- The poster for UFC 157: Rousey vs. Carmouche
- Promotion: Ultimate Fighting Championship
- Date: February 23, 2013
- Venue: Honda Center
- City: Anaheim, California
- Attendance: 13,257
- Total gate: 1,350,191
- Buyrate: 450,000

Event chronology
| UFC on Fuel TV: Barão vs. McDonald | UFC 157: Rousey vs. Carmouche | UFC on Fuel TV: Silva vs. Stann |

= UFC 157 =

UFC mixed martial arts event in 2013

UFC 157: Rousey vs. Carmouche was a mixed martial arts event held by the Ultimate Fighting Championship on February 23, 2013, at the Honda Center in Anaheim, California.

==Background==
The headline bout between Ronda Rousey and Liz Carmouche was the first-ever women's fight in UFC history. The two fought in the newly created 135-pound bantamweight division for the UFC Women's Bantamweight Championship. Rousey was the defending champion, as she was awarded the championship at a UFC on Fox: Henderson vs. Diaz pre-event press conference on December 6, 2012, prior to which she was the Strikeforce Women's Bantamweight Champion.

Manny Gamburyan was expected to face Chad Mendes at the event; however, Gamburyan was forced out of the bout with a thumb and elbow injury. Mendes was then pulled from the card as a suitable replacement could not be found on short notice. As a result, the bout between Court McGee and Josh Neer was promoted to the main card.

Former SuperBrawl, ICON Sport and EliteXC middleweight champion and Strikeforce middleweight title challenger Robbie Lawler made his return to UFC since UFC 50, facing Josh Koscheck in the welterweight division. This is also Lawler's first fight at welterweight since UFC 47.

At the weigh-ins, Nah-Shon Burrell came into his bout with Yuri Villefort heavy, weighing in at 175.8 lb. Villefort had already agreed in advance to a catchweight bout and received a portion of Burrell's purse.

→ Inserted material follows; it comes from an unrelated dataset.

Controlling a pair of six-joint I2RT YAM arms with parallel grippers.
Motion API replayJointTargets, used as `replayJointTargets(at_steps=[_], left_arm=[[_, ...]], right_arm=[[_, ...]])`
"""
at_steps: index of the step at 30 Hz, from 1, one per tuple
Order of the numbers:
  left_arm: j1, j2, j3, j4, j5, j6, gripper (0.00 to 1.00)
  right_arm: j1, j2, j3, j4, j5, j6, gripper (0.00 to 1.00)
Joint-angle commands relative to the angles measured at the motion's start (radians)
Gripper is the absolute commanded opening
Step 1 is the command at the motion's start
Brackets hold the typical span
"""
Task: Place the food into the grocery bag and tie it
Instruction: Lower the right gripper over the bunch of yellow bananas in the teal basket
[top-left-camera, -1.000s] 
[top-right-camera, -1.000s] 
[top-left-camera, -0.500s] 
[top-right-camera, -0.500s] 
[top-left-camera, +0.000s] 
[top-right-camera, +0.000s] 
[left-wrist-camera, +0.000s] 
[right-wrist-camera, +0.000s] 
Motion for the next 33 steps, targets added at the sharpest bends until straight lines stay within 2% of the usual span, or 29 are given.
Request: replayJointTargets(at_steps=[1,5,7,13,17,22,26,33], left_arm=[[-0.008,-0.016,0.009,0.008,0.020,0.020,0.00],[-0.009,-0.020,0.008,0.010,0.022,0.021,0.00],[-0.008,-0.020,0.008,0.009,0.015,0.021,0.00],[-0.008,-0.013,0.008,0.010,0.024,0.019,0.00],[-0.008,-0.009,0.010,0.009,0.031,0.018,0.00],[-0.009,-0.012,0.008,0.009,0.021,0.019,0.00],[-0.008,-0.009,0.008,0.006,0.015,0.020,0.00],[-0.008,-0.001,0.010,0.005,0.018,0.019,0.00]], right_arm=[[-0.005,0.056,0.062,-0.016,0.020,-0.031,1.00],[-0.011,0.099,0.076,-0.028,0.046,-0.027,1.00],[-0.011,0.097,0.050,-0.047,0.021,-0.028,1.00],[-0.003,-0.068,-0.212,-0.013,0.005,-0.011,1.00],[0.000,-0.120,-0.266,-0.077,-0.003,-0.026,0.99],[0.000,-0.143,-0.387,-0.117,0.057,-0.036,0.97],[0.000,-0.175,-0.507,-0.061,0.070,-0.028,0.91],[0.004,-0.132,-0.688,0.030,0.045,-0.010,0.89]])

15,525 people purchased tickets to watch the event at the arena, and there were 450,000 pay-per-view buys.

==Bonus awards==
Fighters were awarded $50,000 bonuses.

- Fight of the Night: Dennis Bermudez vs. Matt Grice
- Knockout of the Night: Robbie Lawler
- Submission of the Night: Kenny Robertson

==Reported payout==
The following is the reported payout to the fighters as reported to the California State Athletic Commission. It does not include sponsor money and also does not include the UFC's traditional "fight night" bonuses or Pay-Per-View quotas.
- Ronda Rousey: $90,000 (includes $45,000 win bonus) def. Liz Carmouche: $12,000
- Lyoto Machida: $200,000 (no win bonus) def. Dan Henderson: $250,000
- Urijah Faber: $100,000 (includes $50,000 win bonus) def. Ivan Menjivar: $17,000
- Court McGee: $40,000 (includes $20,000 win bonus) def. Josh Neer: $16,000
- Robbie Lawler: $105,000 (includes $10,000 win bonus) def. Josh Koscheck: $78,000
- Brendan Schaub: $36,000 (includes $18,000 win bonus) def. Lavar Johnson: $29,000
- Michael Chiesa: $30,000 (includes $15,000 win bonus) def. Anton Kuivanen: $8,000
- Dennis Bermudez: $20,000 (includes $10,000 win bonus) def. Matt Grice: $8,000
- Sam Stout: $52,000 (includes $26,000 win bonus) def. Caros Fodor: $15,000
- Kenny Robertson: $16,000 (includes $8,000 win bonus) def. Brock Jardine: $8,000
- Neil Magny: $16,000 (includes $8,000 win bonus) def. Jon Manley: $8,000
- Nah-Shon Burrell: $12,500 (includes $7,000 win bonus) def. Yuri Villefort: $6,550 ^

^ Nah-Shon Burrell was fined and a percentage of his fight purse went to Yuri Villefort for failing to make the required weight for his fight.